Dois mortos em explosão de pirotecnia

A explosão de uma fábrica de pirotecnia em Almargem, freguesia de Calde, em Viseu, provocou este sábado a morte de duas pessoas.
22 de Maio de 2010 às 13:45
Explosão vitimou um funcionário e o dono da fábrica
Explosão vitimou um funcionário e o dono da fábrica FOTO: Diogo Pinto

As vítimas são dois homens, o dono da fábrica, de 57 anos, e um funcionário, aproximadamente com a mesma idade.

De acordo com Amadeu Oliveira, sub-chefe dos Bombeiros Municipais de Viseu, explicou que "tudo leva a crer que aquele paiol seria onde eles carregam os cartuchos". 

 

"Provavelmente, numa dessas manobras algo fez uma ignição" e provocou  "aquele tipo de explosão", acrescentou.          

 

Na opinião do sub-chefe, "houve de certeza qualquer ponto de ignição, porque para além da destruição ainda havia fogo verdadeiro" no paiol, que os bombeiros extinguiram com alguns baldes de água.         

 

A explosão ocorreu "cerca de 200 metros mais abaixo", junto ao rio,  onde, em Setembro de 2006 ocorreu outro acidente, do qual resultou  a morte de um filho do proprietário.     

Na altura, o empresário culpabilizou o telemóvel que o filho havia utilizado instantes antes, uma suspeita que veio a ser confirmada então pelo presidente da Associação Portuguesa para a Promoção  e Desenvolvimento da Engenharia Electrotécnica, Carlos Lemos Antunes.   
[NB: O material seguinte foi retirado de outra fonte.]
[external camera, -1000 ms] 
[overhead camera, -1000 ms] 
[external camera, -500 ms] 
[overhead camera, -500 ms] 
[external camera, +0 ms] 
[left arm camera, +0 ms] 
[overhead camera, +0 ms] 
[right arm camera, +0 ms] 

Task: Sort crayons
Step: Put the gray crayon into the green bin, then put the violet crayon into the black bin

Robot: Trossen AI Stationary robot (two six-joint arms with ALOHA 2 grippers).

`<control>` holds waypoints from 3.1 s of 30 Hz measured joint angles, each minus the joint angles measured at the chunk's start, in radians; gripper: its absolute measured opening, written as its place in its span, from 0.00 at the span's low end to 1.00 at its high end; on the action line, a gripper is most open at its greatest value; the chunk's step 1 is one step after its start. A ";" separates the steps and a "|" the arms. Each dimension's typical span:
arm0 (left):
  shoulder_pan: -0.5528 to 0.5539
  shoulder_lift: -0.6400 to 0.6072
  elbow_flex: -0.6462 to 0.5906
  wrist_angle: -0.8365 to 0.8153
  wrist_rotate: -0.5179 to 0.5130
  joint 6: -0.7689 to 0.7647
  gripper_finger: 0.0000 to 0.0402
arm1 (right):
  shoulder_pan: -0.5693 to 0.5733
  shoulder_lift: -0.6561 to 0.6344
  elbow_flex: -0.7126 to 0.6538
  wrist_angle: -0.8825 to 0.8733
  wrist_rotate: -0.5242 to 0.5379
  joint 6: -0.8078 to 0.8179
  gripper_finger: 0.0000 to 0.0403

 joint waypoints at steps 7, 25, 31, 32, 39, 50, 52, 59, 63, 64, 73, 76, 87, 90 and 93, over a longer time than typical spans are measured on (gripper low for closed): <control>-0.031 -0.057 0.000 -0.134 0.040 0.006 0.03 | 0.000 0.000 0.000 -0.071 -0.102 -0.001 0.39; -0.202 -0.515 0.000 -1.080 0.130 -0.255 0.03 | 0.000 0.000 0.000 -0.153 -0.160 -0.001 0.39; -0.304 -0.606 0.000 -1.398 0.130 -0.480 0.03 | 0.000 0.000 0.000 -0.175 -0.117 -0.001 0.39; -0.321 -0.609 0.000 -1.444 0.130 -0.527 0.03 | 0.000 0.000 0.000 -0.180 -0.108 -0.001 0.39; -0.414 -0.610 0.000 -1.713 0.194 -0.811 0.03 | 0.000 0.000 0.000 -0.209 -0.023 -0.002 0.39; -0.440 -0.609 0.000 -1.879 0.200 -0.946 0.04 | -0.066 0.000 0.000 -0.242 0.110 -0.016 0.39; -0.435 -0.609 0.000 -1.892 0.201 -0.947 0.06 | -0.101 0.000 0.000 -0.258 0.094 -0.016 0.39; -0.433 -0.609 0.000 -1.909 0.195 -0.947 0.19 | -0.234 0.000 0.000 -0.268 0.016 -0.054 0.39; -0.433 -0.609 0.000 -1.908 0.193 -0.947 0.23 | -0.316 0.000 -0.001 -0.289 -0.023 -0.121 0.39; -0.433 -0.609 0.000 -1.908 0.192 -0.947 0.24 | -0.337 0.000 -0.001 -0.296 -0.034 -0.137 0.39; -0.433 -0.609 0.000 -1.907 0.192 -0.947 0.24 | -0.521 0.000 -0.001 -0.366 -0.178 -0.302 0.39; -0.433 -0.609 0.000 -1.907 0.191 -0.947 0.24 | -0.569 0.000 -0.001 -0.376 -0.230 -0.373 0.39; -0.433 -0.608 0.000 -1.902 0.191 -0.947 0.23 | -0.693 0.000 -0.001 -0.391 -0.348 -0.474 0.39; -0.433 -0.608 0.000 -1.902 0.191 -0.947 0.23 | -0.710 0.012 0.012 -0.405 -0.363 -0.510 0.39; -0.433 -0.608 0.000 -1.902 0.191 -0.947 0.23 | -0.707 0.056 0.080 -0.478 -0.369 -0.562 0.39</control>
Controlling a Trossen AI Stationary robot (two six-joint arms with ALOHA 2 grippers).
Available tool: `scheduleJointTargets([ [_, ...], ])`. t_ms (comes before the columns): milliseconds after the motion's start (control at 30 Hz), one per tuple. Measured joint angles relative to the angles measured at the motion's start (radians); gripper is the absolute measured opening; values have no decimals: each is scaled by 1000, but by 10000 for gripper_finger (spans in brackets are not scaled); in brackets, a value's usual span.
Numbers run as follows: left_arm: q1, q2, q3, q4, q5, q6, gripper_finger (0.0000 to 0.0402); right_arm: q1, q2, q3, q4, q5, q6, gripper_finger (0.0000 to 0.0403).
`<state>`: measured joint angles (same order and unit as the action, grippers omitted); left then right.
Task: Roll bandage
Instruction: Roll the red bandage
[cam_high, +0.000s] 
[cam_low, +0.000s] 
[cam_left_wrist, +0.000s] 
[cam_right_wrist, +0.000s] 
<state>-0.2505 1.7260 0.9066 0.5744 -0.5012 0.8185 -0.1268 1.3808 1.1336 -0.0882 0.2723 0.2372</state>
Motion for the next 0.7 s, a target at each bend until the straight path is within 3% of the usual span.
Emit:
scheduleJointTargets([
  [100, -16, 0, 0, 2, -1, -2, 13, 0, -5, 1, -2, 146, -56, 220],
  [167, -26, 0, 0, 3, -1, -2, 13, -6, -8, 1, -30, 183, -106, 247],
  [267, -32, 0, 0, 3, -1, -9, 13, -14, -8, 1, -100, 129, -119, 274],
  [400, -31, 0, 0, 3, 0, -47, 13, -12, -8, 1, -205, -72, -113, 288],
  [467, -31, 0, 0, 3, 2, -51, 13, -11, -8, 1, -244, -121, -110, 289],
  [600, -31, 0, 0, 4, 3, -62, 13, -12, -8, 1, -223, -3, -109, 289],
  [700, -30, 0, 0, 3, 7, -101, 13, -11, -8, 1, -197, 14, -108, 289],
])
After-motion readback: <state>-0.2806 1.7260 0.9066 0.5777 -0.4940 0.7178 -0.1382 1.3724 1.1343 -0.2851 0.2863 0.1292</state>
Amadeu Oliveira disse que o alerta foi dado por um automobilistas que  ia a passar na Estrada Nacional 2 e contou ter visto fumo.   

 

"Dirigimo-nos para o local e, qual não foi o nosso espanto, quando chegámos e já não havia fumo nenhum", contou Amadeu Oliveira.

 

Os bombeiros encontraram um filho do proprietário na quinta a quem perguntaram se tinham feito "alguma experiência com foguetes". Mas, perante a negação, os bombeiros chegaram a suspeitar de um "falso alarme".          

 

"De seguida, insisti de novo com o senhor que tentou então entrar em contacto com o pai via telemóvel e ele não respondeu”, afirmou, lembrando que poucos minutos depois ouviu alguém a pedir ajuda: “senhores bombeiros, socorro”.         

 

Os bombeiros dirigiram-se para o local a pé, uma vez que a zona é inacessível  de carro e, ao chegarem, encontraram "um cenário desolador".         

 

"Um dos paióis totalmente destruído, componentes da edificação a mais  de cem metros, com um ferido bastante grave dentro do próprio barracão", o funcionário, que veio a falecer antes de chegar ao local uma ambulância e a Viatura de Emergência Médica.

 

Segundo Amadeu Oliveira, o proprietário foi encontrado "a cerca de 30  metros do paiol, bastante mal tratado", já cadáver e "completamente nu".